Week 3: Flashcards
Reliability and Validity
Variance Model (CTT)
Observed variance = True Variance + Error Variance
Reliability Defined (Variance)
Proportion of observed score variance attributable to true score variance
Reliability Coefficient
Tells us what proportion of the observed variance is non-error
- A coefficient of .75 indicates that 75% of the variance in test scores for the group is due to true differences and 25% of the variance in test scores is due to error.
Test-Retest Reliability
Correlation between the scores obtained by the same persons on an identical test administered on two separate occasions
Shows the extent to which scores on a test can be generalised over different occasions
What is the Inter-Test Interval
Time between test administrations
Error Test-Retest addresses and does not address
Only appropriate for stable characteristics
Addresses test-taker variables
- i.e., fatigue
Influenced by test administration errors (weather) and Scoring + Interpretation.
Test-Retest Limitations
Content Sampling Error
Nuisance to Obtain data
Practice Effect
Alternate Form Reliability
Use of 2 separate forms of the test - (Similar items, time limit, content specifications etc.)
Correlation between scores obtained on the two test forms represents the reliability coefficient
Error Sources of Alternate Forms
Unsystematic error depends on inter-test intervals
- Administered Immediately in Succession
–> Addresses content sampling
-Few days to Weeks
–> Addresses content sampling and test-taker variables (fatigue)
Both subject to test administration, scoring + interpretation errors.

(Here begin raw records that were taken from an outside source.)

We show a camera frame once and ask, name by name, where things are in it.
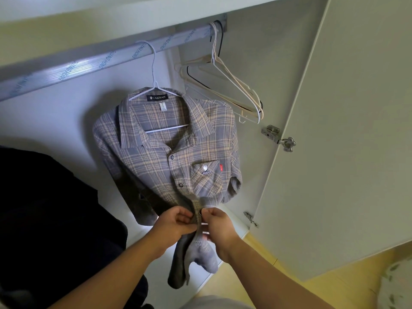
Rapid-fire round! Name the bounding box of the person's left hand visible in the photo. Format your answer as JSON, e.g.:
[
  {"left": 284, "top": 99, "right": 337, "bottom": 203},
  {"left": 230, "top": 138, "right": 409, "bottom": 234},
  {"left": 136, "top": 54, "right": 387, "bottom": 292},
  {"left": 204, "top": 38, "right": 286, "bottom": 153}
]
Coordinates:
[{"left": 151, "top": 206, "right": 196, "bottom": 245}]

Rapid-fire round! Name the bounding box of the person's right hand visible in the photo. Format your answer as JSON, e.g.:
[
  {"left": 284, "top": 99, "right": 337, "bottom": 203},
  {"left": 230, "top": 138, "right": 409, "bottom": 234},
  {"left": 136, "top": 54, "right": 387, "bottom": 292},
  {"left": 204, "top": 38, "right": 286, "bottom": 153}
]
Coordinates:
[{"left": 198, "top": 207, "right": 241, "bottom": 256}]

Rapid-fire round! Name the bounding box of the grey beige plaid shirt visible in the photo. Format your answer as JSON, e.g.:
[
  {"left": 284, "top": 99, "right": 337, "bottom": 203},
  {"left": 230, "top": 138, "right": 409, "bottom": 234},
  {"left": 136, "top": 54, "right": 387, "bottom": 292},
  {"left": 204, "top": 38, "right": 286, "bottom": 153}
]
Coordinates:
[{"left": 93, "top": 90, "right": 243, "bottom": 290}]

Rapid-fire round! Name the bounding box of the person's left forearm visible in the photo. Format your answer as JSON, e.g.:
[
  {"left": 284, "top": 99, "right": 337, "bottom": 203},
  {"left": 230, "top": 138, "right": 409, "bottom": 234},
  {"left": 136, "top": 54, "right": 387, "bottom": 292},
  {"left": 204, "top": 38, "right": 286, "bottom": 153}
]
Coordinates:
[{"left": 48, "top": 233, "right": 168, "bottom": 309}]

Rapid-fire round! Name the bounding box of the person's right forearm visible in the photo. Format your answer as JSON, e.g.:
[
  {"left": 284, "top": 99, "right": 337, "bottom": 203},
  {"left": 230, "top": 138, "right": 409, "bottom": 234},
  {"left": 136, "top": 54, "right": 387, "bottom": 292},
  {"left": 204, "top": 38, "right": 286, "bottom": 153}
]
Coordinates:
[{"left": 221, "top": 237, "right": 336, "bottom": 309}]

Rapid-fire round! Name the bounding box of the small metal door hinge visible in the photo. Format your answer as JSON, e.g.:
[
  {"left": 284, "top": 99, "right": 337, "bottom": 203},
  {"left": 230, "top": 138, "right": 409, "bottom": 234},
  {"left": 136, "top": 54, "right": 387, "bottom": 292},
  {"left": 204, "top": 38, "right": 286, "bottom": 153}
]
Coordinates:
[{"left": 243, "top": 211, "right": 259, "bottom": 229}]

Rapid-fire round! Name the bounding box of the thin white clothes hanger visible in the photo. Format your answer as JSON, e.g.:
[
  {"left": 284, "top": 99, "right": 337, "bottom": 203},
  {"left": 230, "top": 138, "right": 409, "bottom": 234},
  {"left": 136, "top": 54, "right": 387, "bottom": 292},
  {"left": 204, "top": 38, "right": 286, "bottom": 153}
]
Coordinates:
[{"left": 180, "top": 24, "right": 262, "bottom": 124}]

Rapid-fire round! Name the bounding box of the large metal door hinge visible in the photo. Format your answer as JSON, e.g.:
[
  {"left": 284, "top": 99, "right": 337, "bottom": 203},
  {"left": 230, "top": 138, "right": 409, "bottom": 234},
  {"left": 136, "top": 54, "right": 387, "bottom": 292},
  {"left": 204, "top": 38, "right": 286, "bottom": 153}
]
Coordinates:
[{"left": 261, "top": 125, "right": 296, "bottom": 153}]

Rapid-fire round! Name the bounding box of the black hanging garment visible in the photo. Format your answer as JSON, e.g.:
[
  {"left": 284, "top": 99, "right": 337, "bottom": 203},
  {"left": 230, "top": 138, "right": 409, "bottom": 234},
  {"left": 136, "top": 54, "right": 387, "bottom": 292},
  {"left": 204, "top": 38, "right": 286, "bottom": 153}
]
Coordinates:
[{"left": 0, "top": 145, "right": 149, "bottom": 309}]

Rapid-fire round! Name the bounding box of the beige clothes hanger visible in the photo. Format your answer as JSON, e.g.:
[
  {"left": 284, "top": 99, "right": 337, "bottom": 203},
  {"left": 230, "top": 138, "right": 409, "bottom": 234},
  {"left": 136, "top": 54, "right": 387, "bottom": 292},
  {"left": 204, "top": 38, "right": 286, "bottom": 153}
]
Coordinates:
[{"left": 175, "top": 22, "right": 265, "bottom": 124}]

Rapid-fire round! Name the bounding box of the white wardrobe door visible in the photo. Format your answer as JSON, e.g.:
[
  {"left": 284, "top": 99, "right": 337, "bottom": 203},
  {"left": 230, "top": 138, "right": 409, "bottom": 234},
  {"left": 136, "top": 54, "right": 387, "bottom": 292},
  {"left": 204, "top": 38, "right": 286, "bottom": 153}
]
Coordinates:
[{"left": 253, "top": 0, "right": 412, "bottom": 282}]

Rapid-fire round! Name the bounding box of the black clothes hanger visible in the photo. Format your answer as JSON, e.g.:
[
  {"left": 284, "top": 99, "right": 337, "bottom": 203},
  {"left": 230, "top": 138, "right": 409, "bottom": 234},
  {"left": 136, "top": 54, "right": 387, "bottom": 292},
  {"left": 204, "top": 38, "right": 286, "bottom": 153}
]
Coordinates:
[{"left": 185, "top": 20, "right": 264, "bottom": 108}]

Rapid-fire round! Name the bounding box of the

Limitations of Alternate Forms
Most tests do not have an alternate form
Inter-Scorer Reliability
Degree of agreement or consistency between 2 or more scorers/raters
Reliability is determined by the correlation between different raters scores of the same persons
Error Sources & Limitations of Inter-Scorer Reliability
Addresses errors from scoring + interpretation.
No info on any other sources of error
How is Internal Consistency calculated
Reliability is determined by examining the relo among the items on one test at a single point in time
Are the items in a measure internally consistent with each other.
- Degree to which items are related to each other
What is Split Half method
Involves correlating one half of a test with the other half
What is the Spearman Brown Correction
Allows the estimation of the reliability of the whole test from a correlation of the 2 half-tests (obtained from split-half method)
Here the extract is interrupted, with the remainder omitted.